A missão do diabo é manter o homem alienado, imerso num mundo falso, preso a toda sorte de enganos e sem contato com a realidade. Como ele não é capaz de criar nada, pois a mentira não tem nenhum poder de criação, age dissimulando a verdade e seduzindo com a ilusão. Talvez nada ilustre melhor esta incrível habilidade de dissimulação do que a cultura das drogas. O vício é uma dissimulação da realidade, que cria artificialmente uma sensação que não é verdadeira - é uma ilusão que seduz e cativa. Entramos sem muita consciência do que estamos buscando e, pouco a pouco, vamos perdendo o contato com a realidade e nos tornando mais e mais dependentes da droga ou mesmo de algum hábito. Precisamos de doses mais fortes, experiências mais extravagantes, sensações mais loucas.

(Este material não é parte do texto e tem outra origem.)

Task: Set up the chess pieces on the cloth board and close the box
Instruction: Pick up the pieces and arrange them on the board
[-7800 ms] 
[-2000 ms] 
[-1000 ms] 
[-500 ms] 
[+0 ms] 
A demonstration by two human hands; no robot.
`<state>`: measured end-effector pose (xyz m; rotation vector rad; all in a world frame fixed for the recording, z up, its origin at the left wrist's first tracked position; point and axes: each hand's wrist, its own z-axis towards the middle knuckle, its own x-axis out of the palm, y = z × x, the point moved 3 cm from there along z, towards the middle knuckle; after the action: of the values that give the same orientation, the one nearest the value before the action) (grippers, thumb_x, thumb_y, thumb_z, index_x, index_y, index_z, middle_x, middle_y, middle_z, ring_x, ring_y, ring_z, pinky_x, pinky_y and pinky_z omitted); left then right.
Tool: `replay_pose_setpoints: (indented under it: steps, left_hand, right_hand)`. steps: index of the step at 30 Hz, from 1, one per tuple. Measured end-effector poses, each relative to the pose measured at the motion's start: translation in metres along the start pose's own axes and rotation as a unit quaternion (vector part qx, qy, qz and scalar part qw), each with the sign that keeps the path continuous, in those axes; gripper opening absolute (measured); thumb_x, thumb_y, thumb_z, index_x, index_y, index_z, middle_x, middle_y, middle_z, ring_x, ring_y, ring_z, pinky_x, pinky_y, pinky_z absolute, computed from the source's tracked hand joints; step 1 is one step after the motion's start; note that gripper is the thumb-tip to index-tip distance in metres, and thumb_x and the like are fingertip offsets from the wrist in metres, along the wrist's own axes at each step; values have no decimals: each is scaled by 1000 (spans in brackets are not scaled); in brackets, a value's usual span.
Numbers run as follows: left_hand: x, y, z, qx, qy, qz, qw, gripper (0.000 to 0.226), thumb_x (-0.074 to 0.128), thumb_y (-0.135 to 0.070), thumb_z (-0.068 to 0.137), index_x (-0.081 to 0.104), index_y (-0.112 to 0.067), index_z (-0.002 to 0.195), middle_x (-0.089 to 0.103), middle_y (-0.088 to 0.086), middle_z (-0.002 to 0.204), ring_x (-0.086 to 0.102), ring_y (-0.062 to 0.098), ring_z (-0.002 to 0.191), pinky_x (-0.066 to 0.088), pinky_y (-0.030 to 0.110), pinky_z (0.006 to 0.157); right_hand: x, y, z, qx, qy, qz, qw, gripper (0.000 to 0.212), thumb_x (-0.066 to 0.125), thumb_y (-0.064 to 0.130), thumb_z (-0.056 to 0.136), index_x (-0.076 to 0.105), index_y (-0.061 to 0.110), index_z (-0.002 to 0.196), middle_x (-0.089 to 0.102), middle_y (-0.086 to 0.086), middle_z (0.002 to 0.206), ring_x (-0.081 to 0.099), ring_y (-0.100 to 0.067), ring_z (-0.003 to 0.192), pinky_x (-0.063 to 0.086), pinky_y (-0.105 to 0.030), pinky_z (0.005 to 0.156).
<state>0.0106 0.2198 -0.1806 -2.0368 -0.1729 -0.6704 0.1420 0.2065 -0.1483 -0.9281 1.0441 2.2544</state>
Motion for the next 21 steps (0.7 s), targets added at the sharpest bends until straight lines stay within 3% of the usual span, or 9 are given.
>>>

O viciado vive num mundo onde somente a droga é capaz de dar-lhe algum sentido, ainda que passageiro. Quanto mais dependente, mais distante encontra-se da realidade. Mas não são apenas os vícios que nos alienam da verdade. Hoje temos a grande indústria do entretenimento e da televisão, que fabrica realidades. Quem já visitou a Disneylândia sabe do que estou falando. É um lugar mágico, onde as fantasias acontecem. Crianças e adultos se encontram, desavenças desaparecem, problemas parecem não existir. Temos a sensação de que seria maravilhoso morar ali e gozar para sempre daquele êxtase e daquela alegria.

A televisão também é uma grande fábrica de ilusões. Ela é capaz de nos fazer chorar de emoção por algo que, na experiência real, nos faria chorar de raiva ou de ódio. Ela estabelece padrões de beleza, de sucesso, de felicidade e de prosperidade. Muitos jovens sentem-se feios, complexados ou inadequados porque a falsa realidade criada pela televisão os leva a se sentirem assim. Ela determina gostos e modas, inclui e exclui, apresenta uma falsa intimidade. Temos uma ilusão da realidade, da intimidade. Tudo isso dissolve a realidade.

Com a perda da realidade, perdemos a identidade. Perguntamos: "Quem sou eu? Qual o sentido para minha vida?" Somos apenas uma expressão da moda, da massificação da sociedade, do consumismo, da obsessão pelo sucesso. Roubaram nossa singularidade. É isto que a mentira faz. Ela nos aliena de Deus, do próximo e de nós mesmos. Quanto mais mergulhamos nos vícios, nos desejos desordenados, nas simulações da verdade, mais ouvimos alguém dizer que precisamos de doses mais fortes, de experiências mais estimulantes, de aventuras mais radicais, de prazeres mais exóticos. Tornamo-nos narcisistas, com uma falsa admiração por nós mesmos, que logo desaparece com um pequeno movimento daquela água.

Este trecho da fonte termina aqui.